▶ _Exercise brief_: Your answer should consist of the lines in the listing that hold "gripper".

▶ _Given data_:
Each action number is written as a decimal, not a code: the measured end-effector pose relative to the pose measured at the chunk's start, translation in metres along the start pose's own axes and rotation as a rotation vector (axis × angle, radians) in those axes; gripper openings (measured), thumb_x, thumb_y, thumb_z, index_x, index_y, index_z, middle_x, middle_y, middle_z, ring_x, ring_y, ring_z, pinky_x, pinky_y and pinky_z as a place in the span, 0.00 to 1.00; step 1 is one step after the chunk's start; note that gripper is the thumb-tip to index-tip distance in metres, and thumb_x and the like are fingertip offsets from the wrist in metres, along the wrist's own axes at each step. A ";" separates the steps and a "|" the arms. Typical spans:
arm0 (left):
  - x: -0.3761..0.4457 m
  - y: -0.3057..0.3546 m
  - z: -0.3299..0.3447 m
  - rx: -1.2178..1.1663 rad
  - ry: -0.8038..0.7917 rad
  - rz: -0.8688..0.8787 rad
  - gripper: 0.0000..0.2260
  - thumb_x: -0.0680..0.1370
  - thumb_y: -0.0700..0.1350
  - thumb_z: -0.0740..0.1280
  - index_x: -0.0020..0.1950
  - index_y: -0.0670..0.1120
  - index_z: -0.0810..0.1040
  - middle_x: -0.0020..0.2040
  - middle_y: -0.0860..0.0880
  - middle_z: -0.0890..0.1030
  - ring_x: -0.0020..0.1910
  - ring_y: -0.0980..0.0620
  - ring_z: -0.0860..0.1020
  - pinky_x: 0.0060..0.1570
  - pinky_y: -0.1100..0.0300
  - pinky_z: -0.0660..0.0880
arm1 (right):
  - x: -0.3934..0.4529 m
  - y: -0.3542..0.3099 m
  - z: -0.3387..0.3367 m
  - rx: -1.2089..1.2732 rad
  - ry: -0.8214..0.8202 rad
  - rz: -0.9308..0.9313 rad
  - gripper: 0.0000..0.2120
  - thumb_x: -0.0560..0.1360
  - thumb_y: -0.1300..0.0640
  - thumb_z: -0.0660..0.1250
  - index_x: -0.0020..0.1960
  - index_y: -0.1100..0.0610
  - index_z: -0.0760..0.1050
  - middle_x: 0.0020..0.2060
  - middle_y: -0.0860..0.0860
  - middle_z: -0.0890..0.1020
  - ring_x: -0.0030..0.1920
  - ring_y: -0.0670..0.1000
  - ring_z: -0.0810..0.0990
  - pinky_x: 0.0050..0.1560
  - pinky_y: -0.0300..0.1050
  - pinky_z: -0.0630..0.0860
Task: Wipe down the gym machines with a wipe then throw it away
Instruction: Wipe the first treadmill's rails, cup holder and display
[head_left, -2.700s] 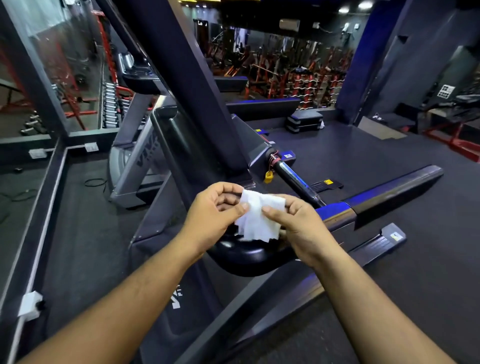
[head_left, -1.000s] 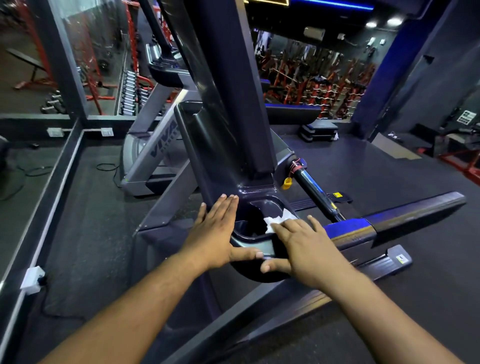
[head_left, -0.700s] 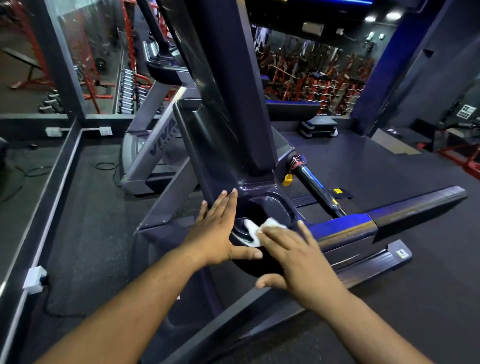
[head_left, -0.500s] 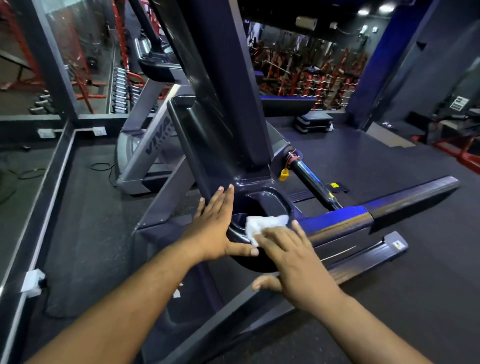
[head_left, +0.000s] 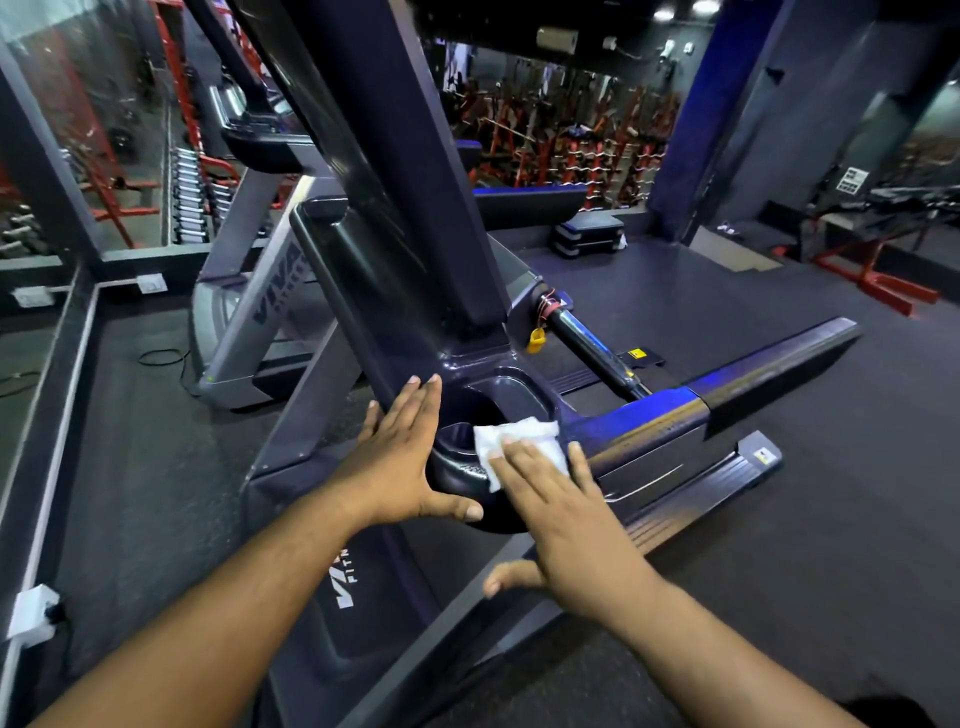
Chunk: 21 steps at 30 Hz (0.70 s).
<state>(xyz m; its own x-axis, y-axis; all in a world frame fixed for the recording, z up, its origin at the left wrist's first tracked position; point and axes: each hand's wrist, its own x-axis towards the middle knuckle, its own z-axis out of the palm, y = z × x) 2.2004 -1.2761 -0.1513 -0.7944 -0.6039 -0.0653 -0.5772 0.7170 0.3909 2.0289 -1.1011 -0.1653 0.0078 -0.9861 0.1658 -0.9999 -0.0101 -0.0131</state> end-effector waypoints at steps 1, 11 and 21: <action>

▶ _Output below_:
Each action number is written as a decimal, not a code: the measured end-effector pose relative to the pose measured at the chunk's start, translation in metres along the start pose's own axes and rotation as a rotation vector (axis × angle, radians) in those axes; gripper openings (measured), thumb_x, thumb_y, thumb_z, index_x, index_y, index_z, middle_x, middle_y, middle_z, ring_x, ring_y, ring_z, pinky_x, pinky_y and pinky_z as a place in the span, 0.00 to 1.00; step 1 is one step after the chunk's start; note that gripper is the thumb-tip to index-tip distance in metres, and thumb_x and the like are fingertip offsets from the wrist in metres, along the wrist's own axes at each step. A ";" separates the steps and a "|" the arms. Typical spans:
  - gripper: 0.0000..0.2260
  - gripper: 0.0000..0.2120

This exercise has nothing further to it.